Tuesday, April 11, 2023

People may imagine the end of a paid worklife becomes long stretches of days of boredom, with nothing to do, and life hardly worth living. How wrong they are. We've been retired for almost three decades and we barely know where the time goes. The days seem too short to enable us to do everything we have in mind. And it's not because we're slower with age, necessarily. It's because there's just so much to do.

We continue to live in the same house, with no immediate thought of transiting to smaller living quarters. One of the leisure pleasures in our life has always been nosing about looking for art and antiques. Even when we lived in gentle poverty, we were able, now and again to splurge $6 on a piece of Canadiana now and again. It was fun and fascinating, and exciting, all at the same time. And since we've been together for the past 74 years, 68 of them in marriage, we've had a lot of time to gather up possessions that satisfy our sense of aesthetic.

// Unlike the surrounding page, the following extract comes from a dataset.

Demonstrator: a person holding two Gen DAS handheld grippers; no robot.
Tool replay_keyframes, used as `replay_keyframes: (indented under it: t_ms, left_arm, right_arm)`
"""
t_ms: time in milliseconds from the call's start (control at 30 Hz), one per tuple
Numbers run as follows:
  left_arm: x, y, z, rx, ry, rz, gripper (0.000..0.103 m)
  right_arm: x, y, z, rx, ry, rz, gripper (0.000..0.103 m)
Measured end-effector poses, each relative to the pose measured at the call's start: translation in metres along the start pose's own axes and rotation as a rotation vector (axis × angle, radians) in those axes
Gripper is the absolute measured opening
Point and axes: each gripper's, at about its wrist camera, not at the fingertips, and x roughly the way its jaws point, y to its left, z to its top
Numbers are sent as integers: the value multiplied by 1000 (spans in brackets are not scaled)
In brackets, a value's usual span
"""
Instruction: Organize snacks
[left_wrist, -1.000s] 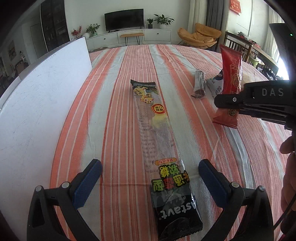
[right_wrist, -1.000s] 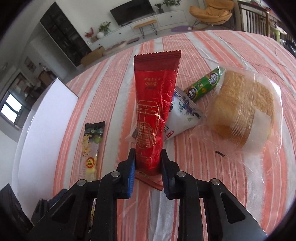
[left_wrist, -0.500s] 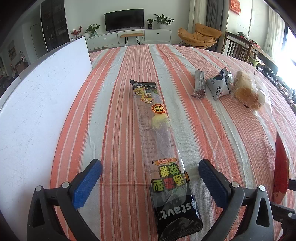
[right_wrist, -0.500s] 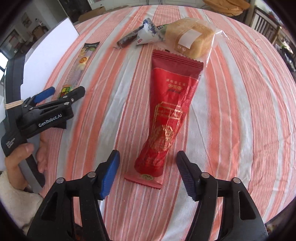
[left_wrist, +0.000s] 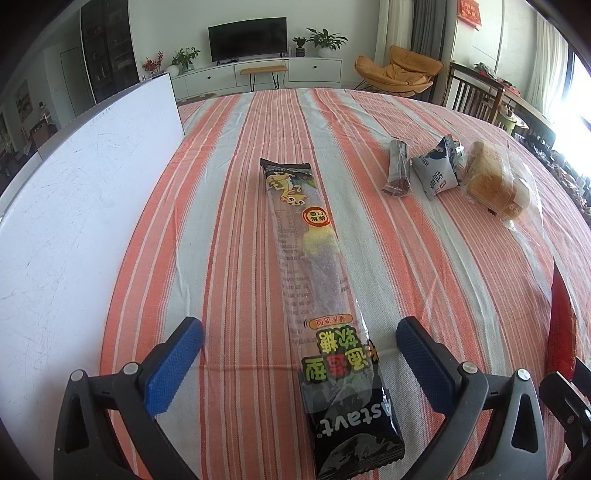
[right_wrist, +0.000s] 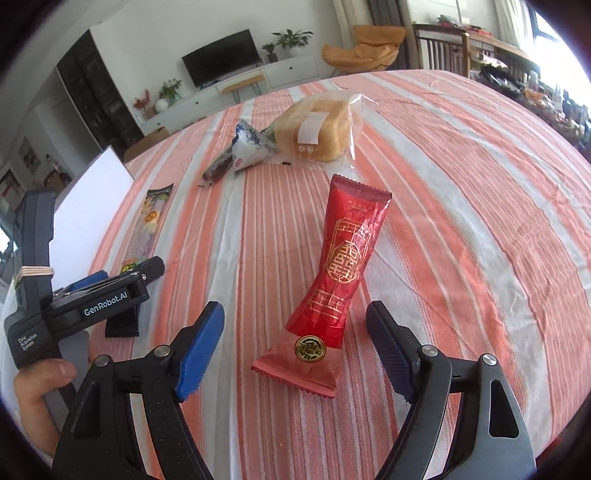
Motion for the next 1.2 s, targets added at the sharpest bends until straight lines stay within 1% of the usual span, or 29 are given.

 So moving would of necessity require disposing of, as in de-acquisitioning all these items that bring us a kind of warm feeling of pleasure, since we can recall for almost everything, the when and where of its introduction into our household. None of which has ever quenched our imagination in the possibility of somewhere finding other fascinating objects, elderly pieces that someone long ago was skilled in fashioning as a practical tool or a work of art.

Life is, actually a work of art, and practical at the same time. And we have the opportunity day by day to make the most of it whenever and wherever we can. It's true we take life at a slower pace, a luxury not afforded us during a working lifetime. We get up out of bed when we feel like it, just as we retire when it seems sensible to us to do so.

We went out to the ravine with Jackie and Jillie a little earlier than usual today, since doing the food shopping was also on the agenda, along with a few other stops while we were out. An overcast, but wonderfully mild day, the temperature soaring once again to 18C. Even the wind was mild. Entering the ravine, it now astonishes us to see how much of the snowpack has melted from one day to the next. Even the built-up snowbanks on people's lawns have receded immensely. Perhaps another several weeks will see us free of snow altogether.

There are microclimates in the forest landscape, where suddenly you find yourself in a really chill spot, not just the snow radiating its icy-cold, but the air itself and the wind freshening it, much colder than other places through the trail system. The ascents and descents were a little more slippery than they were yesterday, given the absence of sun, but we had no trouble negotiating them.

Later in the afternoon, we left Jackie and Jillie disconsolate as usual, slipping out of the house, leaving them alone, alone, alone, poor tykes. We were gone as long as it takes to run those few errands and do the shopping, but their ecstatic 'welcome back home'! relief tells us it doesn't matter how long we're absent, they've been abandoned.

They're compensated now and again. This time beforehand, when they helped us enjoy last evening's meal. They had, of course, already had their dinner, they always eat before we do. But they were front-and-centre while Irving cut up the little sirloin tip roast I prepared for dinner, secure in the knowledge that they'll be offered tidbits. Once, before we seat ourselves for dinner, and then again when we arise, dinner over. Any leftovers will be kept as treats for them, doled out in moderation.